TASK STATEMENT >>
Each line below that includes the word "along" is to be reported.

PROVIDED DATA >>
☆ ☆ ☆ ☆ ☆

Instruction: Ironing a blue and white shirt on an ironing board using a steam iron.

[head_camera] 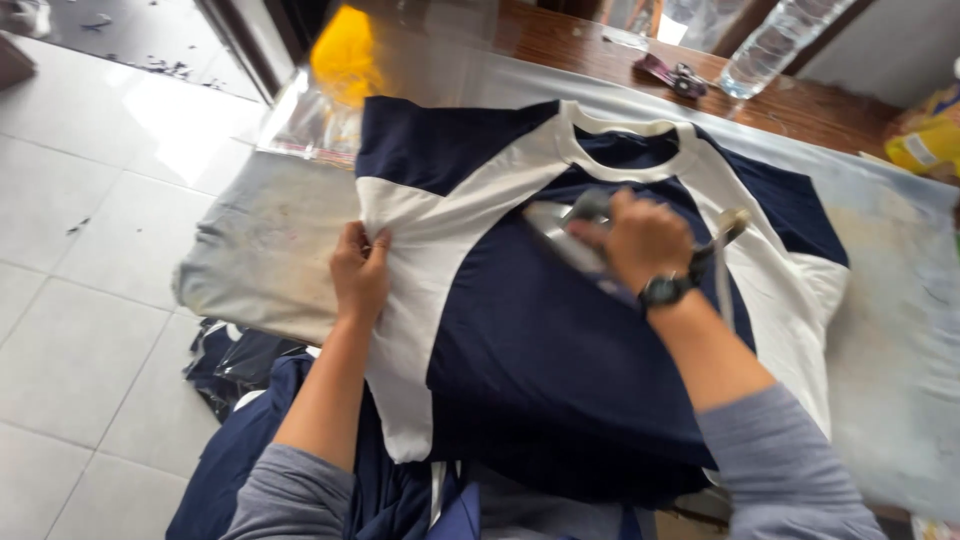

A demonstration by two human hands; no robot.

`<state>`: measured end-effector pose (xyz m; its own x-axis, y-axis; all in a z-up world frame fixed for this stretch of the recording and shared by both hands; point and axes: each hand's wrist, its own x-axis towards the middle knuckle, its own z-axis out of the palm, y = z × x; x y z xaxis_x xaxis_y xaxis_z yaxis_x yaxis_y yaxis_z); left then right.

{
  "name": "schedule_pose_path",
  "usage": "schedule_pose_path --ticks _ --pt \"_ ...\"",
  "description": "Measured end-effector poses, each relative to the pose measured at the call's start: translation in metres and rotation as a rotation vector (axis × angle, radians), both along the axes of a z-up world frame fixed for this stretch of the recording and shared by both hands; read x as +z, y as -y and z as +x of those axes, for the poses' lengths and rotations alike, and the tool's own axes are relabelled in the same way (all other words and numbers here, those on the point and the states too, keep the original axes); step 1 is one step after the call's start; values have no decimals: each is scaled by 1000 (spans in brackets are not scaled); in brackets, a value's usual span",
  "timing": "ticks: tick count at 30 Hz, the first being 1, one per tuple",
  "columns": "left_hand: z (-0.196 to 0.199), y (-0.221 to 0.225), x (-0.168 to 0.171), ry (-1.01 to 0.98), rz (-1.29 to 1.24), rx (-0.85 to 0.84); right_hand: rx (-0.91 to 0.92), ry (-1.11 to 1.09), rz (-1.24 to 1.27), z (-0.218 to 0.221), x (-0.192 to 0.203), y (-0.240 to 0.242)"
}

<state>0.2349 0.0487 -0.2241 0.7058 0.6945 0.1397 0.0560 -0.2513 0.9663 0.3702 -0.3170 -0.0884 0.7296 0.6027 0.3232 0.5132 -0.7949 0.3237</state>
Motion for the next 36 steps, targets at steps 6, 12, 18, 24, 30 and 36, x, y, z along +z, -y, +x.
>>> schedule_pose_path --ticks 6,12,18,24,30,36 --pt "1 6 10 -35 -33 3 -377 -225 129 63 24 -14" --pt "-4 10 19 24 -62 -42 -254 -605 38 -46 55 -25" --pt "-8 11 17 29 -52 -29 418 11 -13 -64 28 -35" --pt "-10 13 26 69 -27 2 -180 -41 152 71 -11 -66" --pt "-6 16 31 101 -44 7 -177 -451 190 9 36 -77" --pt "-5 18 33 253 -136 60 408 -141 18 -74 21 -78"
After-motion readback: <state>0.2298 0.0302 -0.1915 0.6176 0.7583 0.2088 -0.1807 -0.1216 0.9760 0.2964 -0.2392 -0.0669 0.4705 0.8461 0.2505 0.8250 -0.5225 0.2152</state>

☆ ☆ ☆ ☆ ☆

ANSWER BELOW >>
  "description": "Measured end-effector poses, each relative to the pose measured at the call's start: translation in metres and rotation as a rotation vector (axis × angle, radians), both along the axes of a z-up world frame fixed for this stretch of the recording and shared by both hands; read x as +z, y as -y and z as +x of those axes, for the poses' lengths and rotations alike, and the tool's own axes are relabelled in the same way (all other words and numbers here, those on the point and the states too, keep the original axes); step 1 is one step after the call's start; values have no decimals: each is scaled by 1000 (spans in brackets are not scaled); in brackets, a value's usual span",
Motion for the next 36 steps, targets at steps 6, 12, 18, 24, 30 and 36, x, y, z along +z, -y, +x.

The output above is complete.